BANDAR LAMPUNG – Unit Perlindungan Perempuan dan Anak (PPA) Satreskrim Polresta Bandarlampung
mengungkap kasus dugaan kekerasan seksual dan kekerasan seksual berbasis elektronik yang
melibatkan sepasang kekasih.
Dalam perkara tersebut, polisi menetapkan NFS (20), warga Lampung Selatan yang bekerja serabutan,
sebagai tersangka. Penetapan dilakukan setelah penyidik melakukan serangkaian penyelidikan dan
mengumpulkan sejumlah alat bukti.
Kasatreskrim Polresta Bandarlampung Kompol Gigih Andri Putranto menjelaskan bahwa korban dan
tersangka diketahui telah menjalin hubungan asmara dalam waktu yang cukup lama.
“Korban dan tersangka memang memiliki hubungan pacaran. Berdasarkan hasil penyelidikan, saat
melakukan hubungan intim tersangka diduga beberapa kali melakukan tindakan seksual yang
menimbulkan rasa sakit dan penderitaan pada korban,” kata Gigih, Rabu (17/6).

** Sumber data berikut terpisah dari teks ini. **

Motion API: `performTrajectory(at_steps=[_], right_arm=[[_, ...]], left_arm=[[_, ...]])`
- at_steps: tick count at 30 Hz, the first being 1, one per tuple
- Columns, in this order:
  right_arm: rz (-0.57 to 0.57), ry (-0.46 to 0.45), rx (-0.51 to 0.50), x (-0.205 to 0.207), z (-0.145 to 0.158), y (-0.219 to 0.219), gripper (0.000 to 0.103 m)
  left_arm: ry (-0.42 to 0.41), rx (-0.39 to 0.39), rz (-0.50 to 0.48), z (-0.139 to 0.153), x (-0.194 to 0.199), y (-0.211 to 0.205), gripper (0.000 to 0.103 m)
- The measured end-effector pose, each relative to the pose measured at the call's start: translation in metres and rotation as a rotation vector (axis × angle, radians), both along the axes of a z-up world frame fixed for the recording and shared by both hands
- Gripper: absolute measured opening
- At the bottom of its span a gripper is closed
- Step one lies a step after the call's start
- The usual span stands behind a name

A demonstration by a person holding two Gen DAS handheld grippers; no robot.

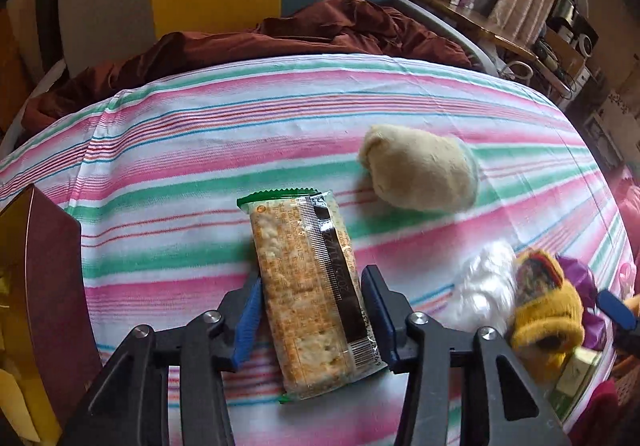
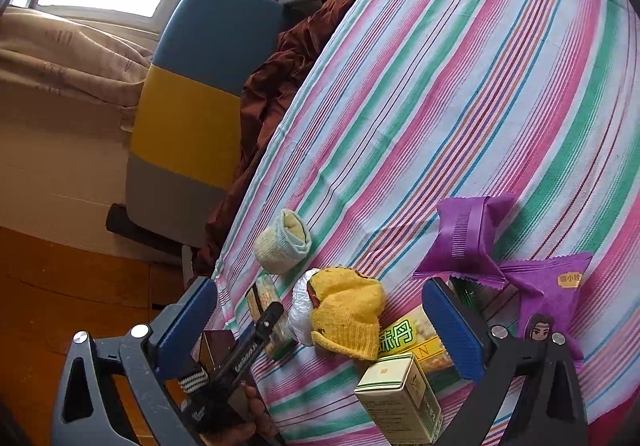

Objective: Organize objects
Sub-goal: 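Lift the cracker packet with the left tool while the right tool grasps the yellow glove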

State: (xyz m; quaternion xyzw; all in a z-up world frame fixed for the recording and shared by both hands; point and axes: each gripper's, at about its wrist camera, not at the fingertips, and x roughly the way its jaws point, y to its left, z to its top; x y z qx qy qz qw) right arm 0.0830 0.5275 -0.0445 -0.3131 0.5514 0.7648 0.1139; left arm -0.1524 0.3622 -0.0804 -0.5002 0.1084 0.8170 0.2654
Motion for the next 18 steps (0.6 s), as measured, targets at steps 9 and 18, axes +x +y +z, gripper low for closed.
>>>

Selain dugaan kekerasan seksual, penyidik juga menemukan adanya dugaan perekaman aktivitas intim
tanpa persetujuan korban.
Peristiwa tersebut diduga terjadi di sebuah rumah kos di kawasan Tanjunggading, Kecamatan
Kedamaian, Kota Bandarlampung.
Menurut Gigih, tersangka diduga merekam aktivitas seksual menggunakan telepon genggam tanpa
sepengetahuan maupun izin dari korban.
“Korban tidak pernah memberikan persetujuan untuk direkam. Penyidik juga menemukan adanya
dugaan tindakan seksual yang dilakukan secara paksa dan menimbulkan penderitaan bagi korban,”
ujarnya.
Setelah mengetahui adanya rekaman tersebut, korban merasa dirugikan dan melaporkan peristiwa yang
dialaminya ke Polresta Bandar Lampung.
Menindaklanjuti laporan itu, Unit PPA Satreskrim Polresta Bandar Lampung melakukan pemeriksaan
terhadap sejumlah saksi serta mengumpulkan barang bukti hingga akhirnya menetapkan NFS sebagai
tersangka.
Gigih menegaskan bahwa perekaman aktivitas seksual tanpa persetujuan maupun tindakan seksual yang
mengandung unsur kekerasan merupakan perbuatan yang melanggar hukum dan dapat dikenakan
sanksi pidana.
“Atas perbuatannya, tersangka dijerat dengan ketentuan dalam Undang-Undang Tindak Pidana
Kekerasan Seksual serta Undang-Undang Pornografi. Kami berkomitmen memberikan perlindungan
kepada korban dan memastikan proses hukum berjalan secara profesional,” tegasnya.